The dioceses' announcement comes ahead of a Monday rally at the Capitol to
press lawmakers to approve a grand jury's recommendations, including creating a
two-year window for victims to file civil lawsuits after the statute of
limitations on their cases runs out.
"We believe such a program will expedite the process for survivors to
present their cases to experienced, compassionate experts who will determine an
outcome for each case in a swift, efficient manner. In doing so, the panel will
provide a resolution to survivors and allow them to avoid difficult and
prolonged litigation," the bishops wrote in the statement.

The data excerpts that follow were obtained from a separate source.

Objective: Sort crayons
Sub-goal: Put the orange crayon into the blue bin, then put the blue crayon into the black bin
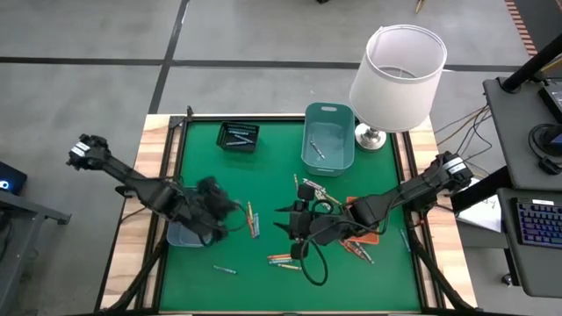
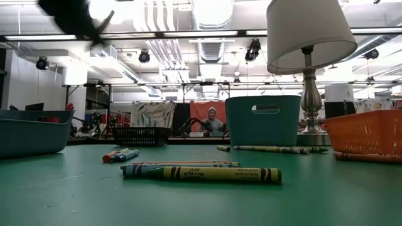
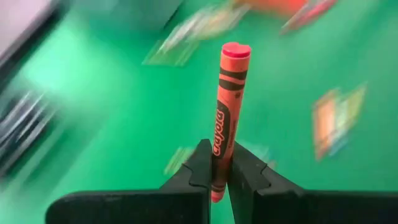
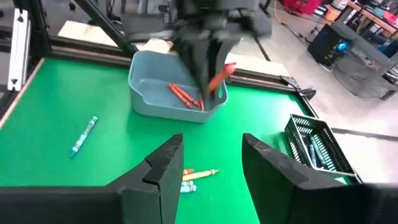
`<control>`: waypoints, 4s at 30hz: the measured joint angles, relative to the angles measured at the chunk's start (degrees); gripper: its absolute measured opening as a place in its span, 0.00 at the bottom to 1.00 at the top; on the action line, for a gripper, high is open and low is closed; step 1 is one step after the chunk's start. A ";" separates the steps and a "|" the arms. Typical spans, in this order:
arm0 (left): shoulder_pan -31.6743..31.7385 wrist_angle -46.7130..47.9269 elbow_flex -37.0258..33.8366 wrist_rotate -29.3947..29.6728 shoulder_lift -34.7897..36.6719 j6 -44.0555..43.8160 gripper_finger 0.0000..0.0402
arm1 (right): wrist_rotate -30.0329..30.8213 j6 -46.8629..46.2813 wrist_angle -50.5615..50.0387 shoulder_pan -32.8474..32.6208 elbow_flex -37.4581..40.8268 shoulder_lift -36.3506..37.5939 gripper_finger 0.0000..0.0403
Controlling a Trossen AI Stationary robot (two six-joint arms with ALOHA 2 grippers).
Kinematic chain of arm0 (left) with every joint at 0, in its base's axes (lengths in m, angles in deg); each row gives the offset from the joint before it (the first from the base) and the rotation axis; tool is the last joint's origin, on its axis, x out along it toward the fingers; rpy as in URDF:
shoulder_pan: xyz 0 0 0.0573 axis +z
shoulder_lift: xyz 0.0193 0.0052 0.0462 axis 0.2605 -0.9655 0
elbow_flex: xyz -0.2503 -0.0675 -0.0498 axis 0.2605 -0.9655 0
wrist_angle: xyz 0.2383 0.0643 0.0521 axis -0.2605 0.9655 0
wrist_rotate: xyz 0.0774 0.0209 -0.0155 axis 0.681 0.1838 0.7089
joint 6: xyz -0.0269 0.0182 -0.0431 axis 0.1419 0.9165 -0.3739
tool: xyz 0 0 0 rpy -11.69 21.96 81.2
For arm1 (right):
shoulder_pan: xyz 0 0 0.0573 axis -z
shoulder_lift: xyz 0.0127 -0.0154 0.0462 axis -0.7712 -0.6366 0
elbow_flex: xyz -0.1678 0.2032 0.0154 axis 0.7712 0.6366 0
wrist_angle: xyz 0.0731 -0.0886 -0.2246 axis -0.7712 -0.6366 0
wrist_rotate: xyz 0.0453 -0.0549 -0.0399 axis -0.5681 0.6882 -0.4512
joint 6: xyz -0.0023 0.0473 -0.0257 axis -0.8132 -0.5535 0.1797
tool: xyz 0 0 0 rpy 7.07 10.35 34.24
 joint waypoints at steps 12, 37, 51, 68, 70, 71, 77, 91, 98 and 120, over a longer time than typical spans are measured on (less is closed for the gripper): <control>-0.02 42.39 9.00 -28.66 -5.70 -28.11 0.01 | -0.06 0.70 -0.86 0.16 0.00 -0.50 0.33; 3.77 30.70 -0.47 -36.15 -10.35 -10.00 0.01 | -0.13 1.73 -3.90 0.16 0.06 -0.50 0.35; 6.34 23.71 -6.45 -36.73 -14.04 0.92 0.01 | -0.14 1.01 -5.71 0.16 0.11 -0.50 0.32; 6.38 22.64 -11.46 -36.49 -14.42 0.66 0.08 | -0.13 0.85 -5.73 0.16 0.11 -0.50 0.32; 6.38 22.47 -11.73 -35.55 -14.42 -0.16 0.10 | -0.12 0.85 -5.73 0.16 0.11 -0.50 0.32; 6.38 22.47 -11.76 -35.42 -14.42 -0.72 0.11 | -0.13 0.85 -5.73 0.16 0.11 -0.50 0.32; 6.38 22.38 -10.94 -35.33 -14.42 -1.78 0.16 | -0.09 0.85 -5.60 0.16 0.11 -0.50 0.32; 6.08 25.38 3.25 -25.65 -13.87 1.34 0.19 | -4.61 -18.17 -22.60 -0.28 -0.64 6.65 0.32; 5.04 25.18 12.62 -10.91 -13.63 6.48 0.19 | -14.85 -40.21 -40.78 -0.43 -0.79 10.76 0.32; 4.17 4.93 17.85 -3.60 -12.12 37.99 0.15 | -40.87 -86.34 -77.37 -13.92 9.95 11.10 0.31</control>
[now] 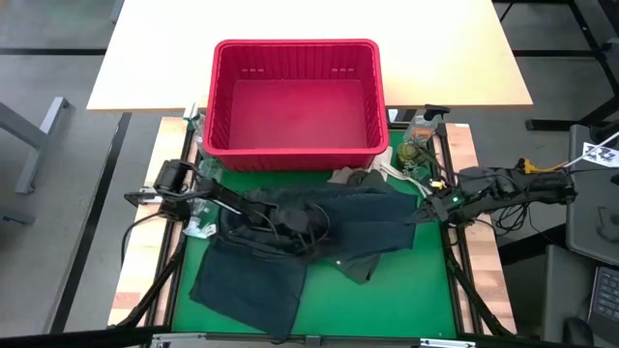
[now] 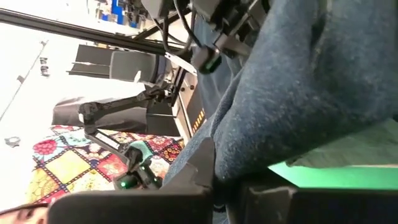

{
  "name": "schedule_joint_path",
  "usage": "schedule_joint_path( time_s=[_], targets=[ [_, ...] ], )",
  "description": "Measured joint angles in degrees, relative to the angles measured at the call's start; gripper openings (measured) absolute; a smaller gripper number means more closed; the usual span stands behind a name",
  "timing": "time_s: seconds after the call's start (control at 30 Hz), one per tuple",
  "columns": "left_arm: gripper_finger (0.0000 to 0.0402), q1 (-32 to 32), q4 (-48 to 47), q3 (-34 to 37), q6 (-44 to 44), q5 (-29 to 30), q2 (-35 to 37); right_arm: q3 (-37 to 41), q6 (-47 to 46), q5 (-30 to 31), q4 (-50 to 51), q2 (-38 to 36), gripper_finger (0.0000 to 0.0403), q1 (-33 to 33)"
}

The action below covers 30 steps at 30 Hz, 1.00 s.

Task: Fold laundry
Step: Fold the dark blue pants

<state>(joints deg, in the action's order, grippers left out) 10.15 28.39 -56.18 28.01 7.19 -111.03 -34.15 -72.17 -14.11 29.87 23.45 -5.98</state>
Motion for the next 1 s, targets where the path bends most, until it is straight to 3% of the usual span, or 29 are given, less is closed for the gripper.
schedule_joint_path(
  time_s=[0.23, 0.6, 0.77, 1.0],
  targets=[
    [0.0121, 0.0, -16.85, -6.33, -4.6, -2.06, 2.45, 0.0, -1.32, 1.49, -0.3, 0.07, 0.0007, -0.02],
    [0.0121, 0.0, -32.08, -6.7, -4.61, -1.99, 14.72, 0.0, 1.58, 9.54, -8.21, 4.21, 0.0008, -0.04],
    [0.0121, -0.03, -37.11, -6.67, -4.16, 3.84, 14.27, 0.0, 6.12, 9.25, -17.87, 10.32, 0.001, 0.01],
    [0.0121, -1.04, -36.6, -6.67, -4.17, 6.06, 8.55, -0.02, 12.2, 9.07, -32.92, 21.37, 0.001, 0.0]
  ],
)
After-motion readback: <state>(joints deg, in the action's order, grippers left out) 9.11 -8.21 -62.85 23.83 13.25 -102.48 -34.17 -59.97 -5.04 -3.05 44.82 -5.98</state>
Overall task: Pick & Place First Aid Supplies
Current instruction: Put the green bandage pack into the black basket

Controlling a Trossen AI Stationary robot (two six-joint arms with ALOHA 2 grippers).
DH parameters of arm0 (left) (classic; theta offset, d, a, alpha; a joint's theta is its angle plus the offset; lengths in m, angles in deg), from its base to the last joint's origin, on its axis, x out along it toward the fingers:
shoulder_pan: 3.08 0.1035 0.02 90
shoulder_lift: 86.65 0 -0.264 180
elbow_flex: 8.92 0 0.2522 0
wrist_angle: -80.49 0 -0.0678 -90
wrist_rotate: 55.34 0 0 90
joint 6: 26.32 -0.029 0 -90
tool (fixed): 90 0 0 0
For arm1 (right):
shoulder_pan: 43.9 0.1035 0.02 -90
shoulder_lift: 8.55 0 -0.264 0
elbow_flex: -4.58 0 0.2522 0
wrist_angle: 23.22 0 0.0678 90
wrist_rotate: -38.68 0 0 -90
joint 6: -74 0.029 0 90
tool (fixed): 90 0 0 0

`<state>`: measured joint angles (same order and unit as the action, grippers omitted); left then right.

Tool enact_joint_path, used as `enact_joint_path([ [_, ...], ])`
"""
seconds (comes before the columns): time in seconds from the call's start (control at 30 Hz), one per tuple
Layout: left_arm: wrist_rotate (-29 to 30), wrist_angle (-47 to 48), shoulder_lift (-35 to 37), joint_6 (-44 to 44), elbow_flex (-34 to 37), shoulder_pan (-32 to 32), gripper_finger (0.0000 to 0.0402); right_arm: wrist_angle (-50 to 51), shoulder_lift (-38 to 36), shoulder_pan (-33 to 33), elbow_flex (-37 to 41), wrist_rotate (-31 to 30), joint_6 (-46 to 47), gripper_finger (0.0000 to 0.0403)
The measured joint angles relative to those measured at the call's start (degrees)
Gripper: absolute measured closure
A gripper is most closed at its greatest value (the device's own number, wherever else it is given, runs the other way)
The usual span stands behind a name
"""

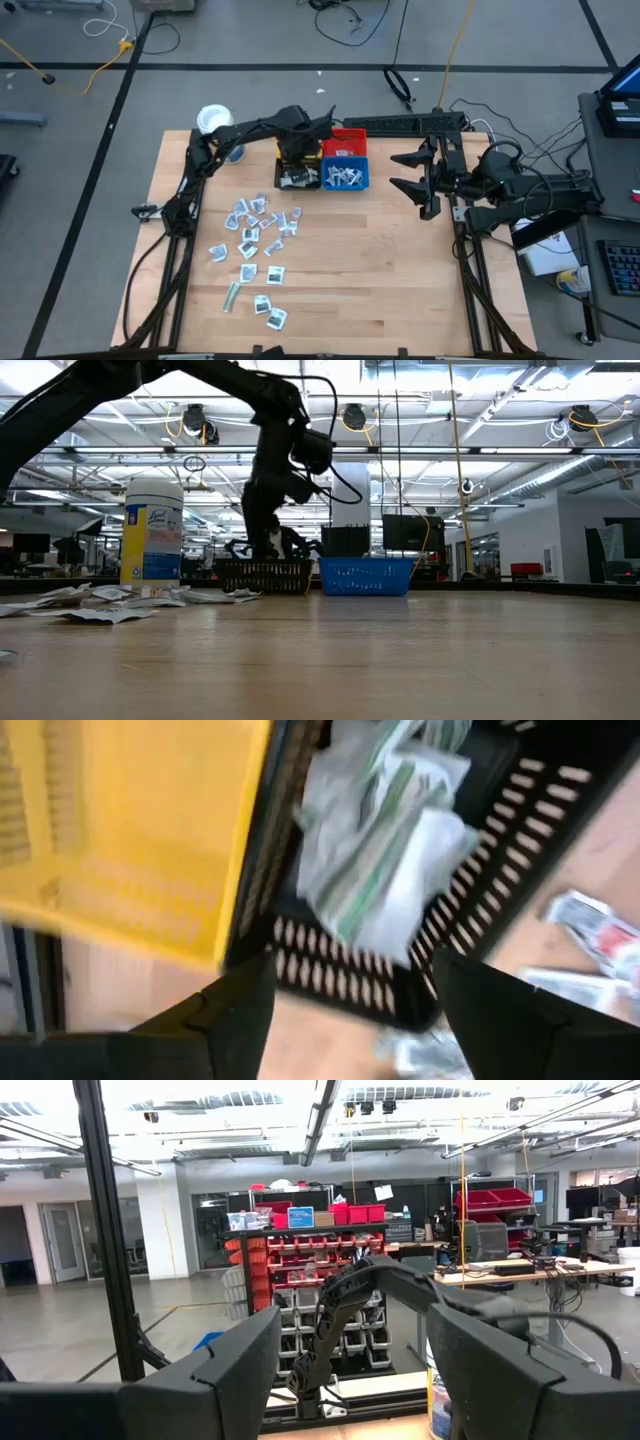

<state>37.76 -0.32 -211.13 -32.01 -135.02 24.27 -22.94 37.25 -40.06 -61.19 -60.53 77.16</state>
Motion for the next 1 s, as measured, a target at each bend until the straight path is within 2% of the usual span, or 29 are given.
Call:
enact_joint_path([
  [0.07,0.0,4.0,0.0,4.1,-2.7,0.0,0.0116,0.0,0.0,0.0,0.0,0.0,0.0,0.0156],
  [0.17,-2.2,4.7,0.5,10.5,-5.5,-0.1,0.0111,0.0,0.0,0.0,0.0,0.0,0.0,0.0156],
  [0.27,-5.4,4.0,2.2,18.7,-7.0,-0.1,0.0113,0.0,0.0,0.0,0.0,0.2,0.0,0.0156],
  [0.5,-6.4,4.5,5.3,34.3,-7.7,0.6,0.0133,0.0,0.0,0.0,0.0,0.4,0.0,0.0156],
  [0.7,-8.7,4.6,8.0,40.3,-7.7,0.7,0.0148,0.0,0.0,0.0,0.0,0.7,0.0,0.0156],
  [0.8,-9.2,4.6,8.9,40.4,-7.7,0.0,0.0147,0.0,0.0,0.0,0.0,3.7,0.0,0.0156],
  [1.0,-7.7,4.6,14.1,45.1,-3.3,-5.7,0.014,0.0,0.0,0.0,0.0,6.7,-1.3,0.0156],
])
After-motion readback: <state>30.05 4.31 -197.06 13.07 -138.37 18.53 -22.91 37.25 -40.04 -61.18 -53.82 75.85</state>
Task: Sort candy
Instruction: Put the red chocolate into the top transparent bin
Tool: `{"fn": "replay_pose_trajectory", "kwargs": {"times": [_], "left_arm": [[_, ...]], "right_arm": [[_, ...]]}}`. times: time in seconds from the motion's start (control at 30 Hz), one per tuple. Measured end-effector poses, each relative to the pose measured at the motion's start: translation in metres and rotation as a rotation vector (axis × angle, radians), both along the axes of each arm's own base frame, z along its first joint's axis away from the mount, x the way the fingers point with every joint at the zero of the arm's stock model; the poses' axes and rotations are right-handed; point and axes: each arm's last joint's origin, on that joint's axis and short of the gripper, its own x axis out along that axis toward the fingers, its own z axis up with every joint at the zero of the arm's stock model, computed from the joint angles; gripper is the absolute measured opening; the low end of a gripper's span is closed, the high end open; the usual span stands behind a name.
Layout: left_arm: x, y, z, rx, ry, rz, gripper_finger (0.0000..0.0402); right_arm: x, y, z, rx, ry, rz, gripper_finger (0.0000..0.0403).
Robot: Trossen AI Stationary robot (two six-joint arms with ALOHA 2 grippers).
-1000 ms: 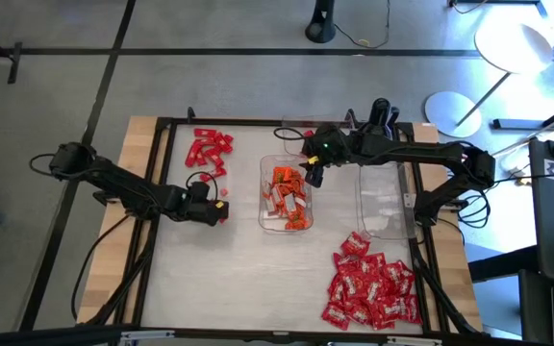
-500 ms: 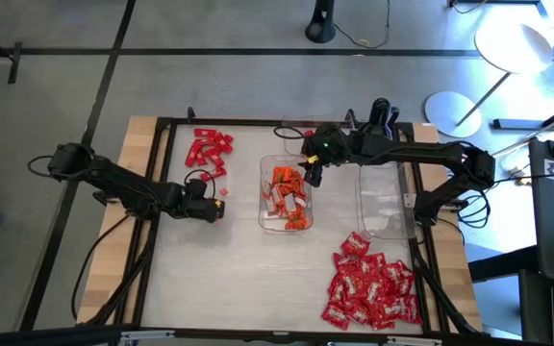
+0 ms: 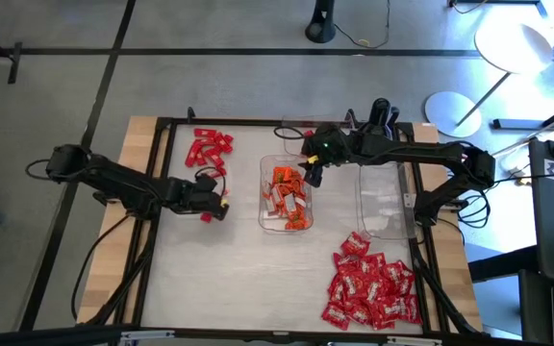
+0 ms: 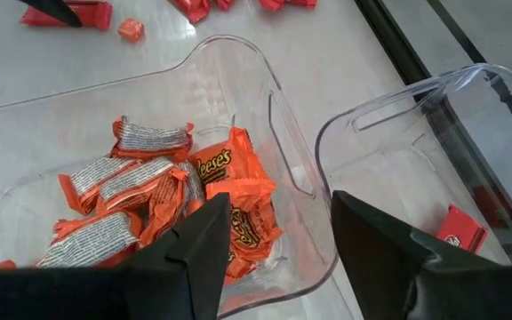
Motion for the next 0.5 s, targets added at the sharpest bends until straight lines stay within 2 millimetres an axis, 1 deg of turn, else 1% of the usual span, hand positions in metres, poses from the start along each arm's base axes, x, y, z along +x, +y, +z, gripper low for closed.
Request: {"fn": "replay_pose_trajectory", "kwargs": {"times": [0.1,0.23,0.4,0.5], "left_arm": [[0.001,-0.003,0.012,-0.028,-0.030,0.043,0.0239],[-0.004,-0.010,0.013,-0.067,-0.034,0.101,0.0239],[-0.012,-0.018,-0.006,-0.106,-0.028,0.188,0.0239],[-0.012,-0.023,-0.014,-0.127,-0.057,0.200,0.0239]], "right_arm": [[-0.001,0.000,-0.001,0.003,0.010,0.000,0.0195],[-0.001,0.000,-0.001,0.003,0.011,0.000,0.0195],[-0.001,0.000,-0.001,0.002,0.010,0.001,0.0195],[-0.001,0.000,-0.001,0.002,0.011,0.001,0.0195]]}}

Amy Hill, a spokeswoman for the conference, said that the fund is just an
idea at this point, details are still being discussed and no amount of money
had been determined. She said the bishops were still talking about what kinds
of compensation might be offered.
Both civil lawsuits and victims' compensation funds may deliver money to
victims who have suffered for years from the memories of their abuse as
children, although there are crucial differences.
Lawyers who help settle child sexual abuse cases say the courts generally
promise a bigger payout, while dioceses face the possibility that a judge can
order them to divulge records of child sexual abuse complaints and how they
handled them. Plaintiffs also can extract court-approved agreements from
dioceses to add procedures or training to better protect children going
forward. Some of the money goes to lawyers' fees, and the church's defenders
say that motivates civil lawyers.
A victim's compensation fund protects diocesan records from court-ordered
scrutiny but delivers a faster payout to victims.
Gov. Tom Wolf and Attorney General Josh Shapiro are expected to attend the
rally Monday, the first day that state lawmakers are back in voting session
since the grand jury produced a report that has shaken the church, spawned
investigations in other states and drawn a strong response from Pope Francis.
The state House of Representatives appears poised to pass a two-year window
provision. Similar action has happened over the years in several other states,
including California, Minnesota and Delaware, according to the
Philadelphia-based research organization Child USA. But the Catholic Church and
insurers have opposed similar measures in the past, and its fate in the Senate
The Senate in 2016 blocked similar legislation passed by the House.